The series focuses on the state of contemporary semiotics and its current applications. It is intended to produce a number of concise interventions in semiotics, by which is meant studies of discrete areas of nature and culture that are interrogated using sign theory (in particular, as derived from the example of Peirce, Saussure, Sebeok, Lotman, von Uexkull, Greimas, Eco). Semiotics has undergone exciting sea changes in recent years. It has also been supplemented and reinvigorated by developments in media and theory and new areas of application. The series is designed to present developments in contemporary semiotics by focusing primarily on specific areas of its application. In addition to their specific focus, the books in this series give a rounded picture of current semiotics. Their emphasis is on current theory and the possibilities offered by the implementation of such theory. Each volume in the series places its topic within a general understanding of today's semiotics, a disciplinary field which comprises not just the study of culture but also the study of nature. Given the interdisciplinary character of this field and the spread of the target audience, the books are accessibly written and communicate with an academic readership that is not overspecialized. SCC is a peer-reviewed series of international scope.

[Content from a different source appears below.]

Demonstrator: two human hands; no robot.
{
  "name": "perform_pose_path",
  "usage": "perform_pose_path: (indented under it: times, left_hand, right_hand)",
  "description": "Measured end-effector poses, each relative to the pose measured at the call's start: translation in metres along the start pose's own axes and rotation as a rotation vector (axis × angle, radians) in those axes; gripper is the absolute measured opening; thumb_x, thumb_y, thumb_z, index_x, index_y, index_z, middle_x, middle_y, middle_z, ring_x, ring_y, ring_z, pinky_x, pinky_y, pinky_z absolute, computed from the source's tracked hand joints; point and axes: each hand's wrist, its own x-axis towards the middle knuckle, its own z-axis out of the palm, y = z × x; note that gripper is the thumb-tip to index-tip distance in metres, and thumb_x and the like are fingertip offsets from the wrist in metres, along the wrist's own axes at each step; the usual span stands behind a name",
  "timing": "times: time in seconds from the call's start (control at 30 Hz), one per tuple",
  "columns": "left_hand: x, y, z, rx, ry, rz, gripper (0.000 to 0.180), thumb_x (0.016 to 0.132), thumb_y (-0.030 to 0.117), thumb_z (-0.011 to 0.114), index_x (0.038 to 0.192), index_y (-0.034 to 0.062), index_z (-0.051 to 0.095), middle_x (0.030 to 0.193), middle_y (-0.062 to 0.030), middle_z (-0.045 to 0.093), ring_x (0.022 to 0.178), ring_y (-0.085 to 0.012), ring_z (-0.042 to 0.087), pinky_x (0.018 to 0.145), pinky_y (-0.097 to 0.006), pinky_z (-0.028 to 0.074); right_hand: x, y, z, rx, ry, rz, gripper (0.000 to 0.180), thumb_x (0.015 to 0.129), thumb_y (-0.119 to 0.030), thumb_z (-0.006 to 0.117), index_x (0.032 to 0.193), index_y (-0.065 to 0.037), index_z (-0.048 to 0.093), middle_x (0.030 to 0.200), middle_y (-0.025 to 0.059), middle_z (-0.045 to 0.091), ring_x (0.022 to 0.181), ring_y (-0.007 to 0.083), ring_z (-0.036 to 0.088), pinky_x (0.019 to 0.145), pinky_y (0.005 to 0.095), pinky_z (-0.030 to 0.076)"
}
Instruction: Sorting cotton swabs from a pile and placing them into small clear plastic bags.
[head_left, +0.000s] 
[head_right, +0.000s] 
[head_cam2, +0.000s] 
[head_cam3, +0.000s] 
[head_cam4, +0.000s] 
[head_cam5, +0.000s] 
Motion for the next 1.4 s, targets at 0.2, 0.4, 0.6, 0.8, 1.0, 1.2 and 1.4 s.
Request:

Semiotics is long on theoretical, often obscure discourses, but short on applications that demonstrate with clarity the applicability of its methods. This book confronts a challenging object, the circus, and endeavors to describe its performances in ways that explain how circus acts produce meaning and cause a deep emotional involvement for their audiences. The approach is not top-down, such as would be a method that would dogmatically apply a particular theory to fully explain the phenomena in terms of this theory alone. Epistemologically, this book is an example of the bottom-up strategy, which consists of considering first the objects and heuristically calling upon methodological resources in a broad theoretical array to come to grips with the problems that are encountered. Any circus act is a complex event that has cognitive and emotional dimensions. It is also a part of a history and an institution, and cannot be abstracted from its cultural and sociological contexts. Thus the range of relevant theoretical and methodological approaches must include structural semiotics, biosemiotics, pragmatics, socio-semiotics, cultural anthropology, the cognitive sciences, the psychology and sociology of emotions, to name only the most important. But the ultimate focus of this book is to enable the readers to better understand the meaning of circus performances and to appreciate the skills and creativity of this traditional popular art, which constantly renews itself from generation to generation.